→ **INSTRUCTIONS FOR THE TASK**
Using the data below, find how many lines include the word "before" and report that figure alone.

Top of INPUT FOR THIS TASK

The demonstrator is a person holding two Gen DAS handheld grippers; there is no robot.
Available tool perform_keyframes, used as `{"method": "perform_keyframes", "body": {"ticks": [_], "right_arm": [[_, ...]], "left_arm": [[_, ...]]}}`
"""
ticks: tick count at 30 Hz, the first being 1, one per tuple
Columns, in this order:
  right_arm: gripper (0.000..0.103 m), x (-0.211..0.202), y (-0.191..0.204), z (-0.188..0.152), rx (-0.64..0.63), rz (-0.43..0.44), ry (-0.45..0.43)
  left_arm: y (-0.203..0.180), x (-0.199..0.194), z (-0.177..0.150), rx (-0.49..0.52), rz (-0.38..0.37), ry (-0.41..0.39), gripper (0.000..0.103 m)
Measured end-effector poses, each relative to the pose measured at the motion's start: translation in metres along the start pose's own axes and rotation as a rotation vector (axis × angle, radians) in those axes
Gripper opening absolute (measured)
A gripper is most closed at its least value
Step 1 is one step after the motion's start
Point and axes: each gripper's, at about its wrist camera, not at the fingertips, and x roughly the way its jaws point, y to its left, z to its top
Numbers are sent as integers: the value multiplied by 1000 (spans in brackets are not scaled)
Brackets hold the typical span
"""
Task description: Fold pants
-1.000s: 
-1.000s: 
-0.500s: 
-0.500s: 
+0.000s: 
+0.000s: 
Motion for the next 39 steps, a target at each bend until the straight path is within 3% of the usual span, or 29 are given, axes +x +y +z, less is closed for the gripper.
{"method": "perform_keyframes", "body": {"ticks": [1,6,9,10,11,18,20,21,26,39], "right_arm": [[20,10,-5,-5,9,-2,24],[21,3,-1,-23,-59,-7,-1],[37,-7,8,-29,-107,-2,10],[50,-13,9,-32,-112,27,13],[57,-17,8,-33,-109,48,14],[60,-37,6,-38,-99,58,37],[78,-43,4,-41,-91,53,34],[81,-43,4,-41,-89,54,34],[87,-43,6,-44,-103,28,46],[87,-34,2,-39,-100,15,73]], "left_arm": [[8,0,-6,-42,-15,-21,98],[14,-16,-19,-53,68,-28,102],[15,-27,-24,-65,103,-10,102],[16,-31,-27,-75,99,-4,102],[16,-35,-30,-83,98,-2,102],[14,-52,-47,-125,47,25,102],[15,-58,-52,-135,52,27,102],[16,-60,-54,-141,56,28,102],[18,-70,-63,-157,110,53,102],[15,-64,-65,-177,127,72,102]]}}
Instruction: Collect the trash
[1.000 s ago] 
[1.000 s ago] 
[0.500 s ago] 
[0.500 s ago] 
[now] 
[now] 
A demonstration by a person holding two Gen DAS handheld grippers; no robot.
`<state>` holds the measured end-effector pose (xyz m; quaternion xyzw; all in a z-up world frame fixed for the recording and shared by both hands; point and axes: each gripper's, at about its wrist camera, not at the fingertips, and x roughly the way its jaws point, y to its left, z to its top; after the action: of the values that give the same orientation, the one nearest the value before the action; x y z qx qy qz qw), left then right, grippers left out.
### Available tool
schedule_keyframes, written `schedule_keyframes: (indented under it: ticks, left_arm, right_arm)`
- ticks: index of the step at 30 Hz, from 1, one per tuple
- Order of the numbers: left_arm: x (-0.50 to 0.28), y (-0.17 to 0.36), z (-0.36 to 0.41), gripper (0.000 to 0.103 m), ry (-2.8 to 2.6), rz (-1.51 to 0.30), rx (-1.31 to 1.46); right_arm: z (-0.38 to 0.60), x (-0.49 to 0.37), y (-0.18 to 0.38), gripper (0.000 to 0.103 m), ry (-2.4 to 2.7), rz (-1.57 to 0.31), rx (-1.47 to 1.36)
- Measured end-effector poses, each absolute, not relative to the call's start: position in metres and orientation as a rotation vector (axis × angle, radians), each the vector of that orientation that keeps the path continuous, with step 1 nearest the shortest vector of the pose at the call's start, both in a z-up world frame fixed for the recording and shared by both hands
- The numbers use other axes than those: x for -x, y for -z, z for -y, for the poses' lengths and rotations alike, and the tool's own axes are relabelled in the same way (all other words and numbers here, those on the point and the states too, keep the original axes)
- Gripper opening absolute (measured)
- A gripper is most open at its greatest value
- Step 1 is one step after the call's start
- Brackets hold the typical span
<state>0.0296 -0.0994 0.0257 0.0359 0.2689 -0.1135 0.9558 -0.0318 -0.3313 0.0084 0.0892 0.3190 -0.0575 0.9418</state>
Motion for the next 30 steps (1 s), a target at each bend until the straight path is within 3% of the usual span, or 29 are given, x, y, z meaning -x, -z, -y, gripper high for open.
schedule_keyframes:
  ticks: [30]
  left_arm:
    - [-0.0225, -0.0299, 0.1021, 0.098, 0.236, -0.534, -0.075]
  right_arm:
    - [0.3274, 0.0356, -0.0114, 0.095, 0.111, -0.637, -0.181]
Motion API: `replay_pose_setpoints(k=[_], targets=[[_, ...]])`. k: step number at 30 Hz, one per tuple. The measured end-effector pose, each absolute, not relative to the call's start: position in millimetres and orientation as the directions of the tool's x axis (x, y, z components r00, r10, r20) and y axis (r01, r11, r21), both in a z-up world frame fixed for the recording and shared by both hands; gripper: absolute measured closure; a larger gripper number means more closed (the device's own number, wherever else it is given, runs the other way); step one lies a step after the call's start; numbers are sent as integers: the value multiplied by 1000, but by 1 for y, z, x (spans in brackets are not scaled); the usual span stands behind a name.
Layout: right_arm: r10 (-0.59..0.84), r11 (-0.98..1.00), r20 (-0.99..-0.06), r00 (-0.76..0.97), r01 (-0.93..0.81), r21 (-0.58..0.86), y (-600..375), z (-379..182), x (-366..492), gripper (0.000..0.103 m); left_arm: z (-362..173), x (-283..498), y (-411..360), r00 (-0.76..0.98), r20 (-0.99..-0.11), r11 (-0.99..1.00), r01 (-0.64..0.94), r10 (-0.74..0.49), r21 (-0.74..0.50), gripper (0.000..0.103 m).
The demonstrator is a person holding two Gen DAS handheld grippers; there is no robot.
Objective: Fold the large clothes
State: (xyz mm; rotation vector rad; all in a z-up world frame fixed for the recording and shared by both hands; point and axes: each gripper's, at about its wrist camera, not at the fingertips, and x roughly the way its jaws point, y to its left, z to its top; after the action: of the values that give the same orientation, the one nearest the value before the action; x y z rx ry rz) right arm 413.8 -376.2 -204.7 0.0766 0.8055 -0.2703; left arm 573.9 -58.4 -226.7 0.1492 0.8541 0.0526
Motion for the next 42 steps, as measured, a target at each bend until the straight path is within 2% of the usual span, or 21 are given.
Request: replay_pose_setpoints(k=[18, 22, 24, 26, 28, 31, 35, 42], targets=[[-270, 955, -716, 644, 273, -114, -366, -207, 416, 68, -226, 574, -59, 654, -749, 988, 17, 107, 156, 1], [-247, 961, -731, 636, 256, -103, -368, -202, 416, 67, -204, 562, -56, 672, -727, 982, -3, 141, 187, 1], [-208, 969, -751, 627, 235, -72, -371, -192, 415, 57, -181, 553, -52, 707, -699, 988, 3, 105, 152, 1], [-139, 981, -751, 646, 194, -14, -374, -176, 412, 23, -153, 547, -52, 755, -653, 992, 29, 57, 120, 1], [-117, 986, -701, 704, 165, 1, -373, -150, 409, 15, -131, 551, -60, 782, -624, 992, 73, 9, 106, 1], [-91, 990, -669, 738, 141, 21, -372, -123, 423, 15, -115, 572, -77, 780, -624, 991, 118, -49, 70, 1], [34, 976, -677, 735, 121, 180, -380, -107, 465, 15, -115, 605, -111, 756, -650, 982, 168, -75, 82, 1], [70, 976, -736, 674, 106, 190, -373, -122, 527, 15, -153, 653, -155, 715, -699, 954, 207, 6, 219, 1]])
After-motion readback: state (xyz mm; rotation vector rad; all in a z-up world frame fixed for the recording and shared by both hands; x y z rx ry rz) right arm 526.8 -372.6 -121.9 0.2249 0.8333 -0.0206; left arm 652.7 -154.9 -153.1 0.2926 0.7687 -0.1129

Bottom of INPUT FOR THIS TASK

→ **TASK RESULT**
2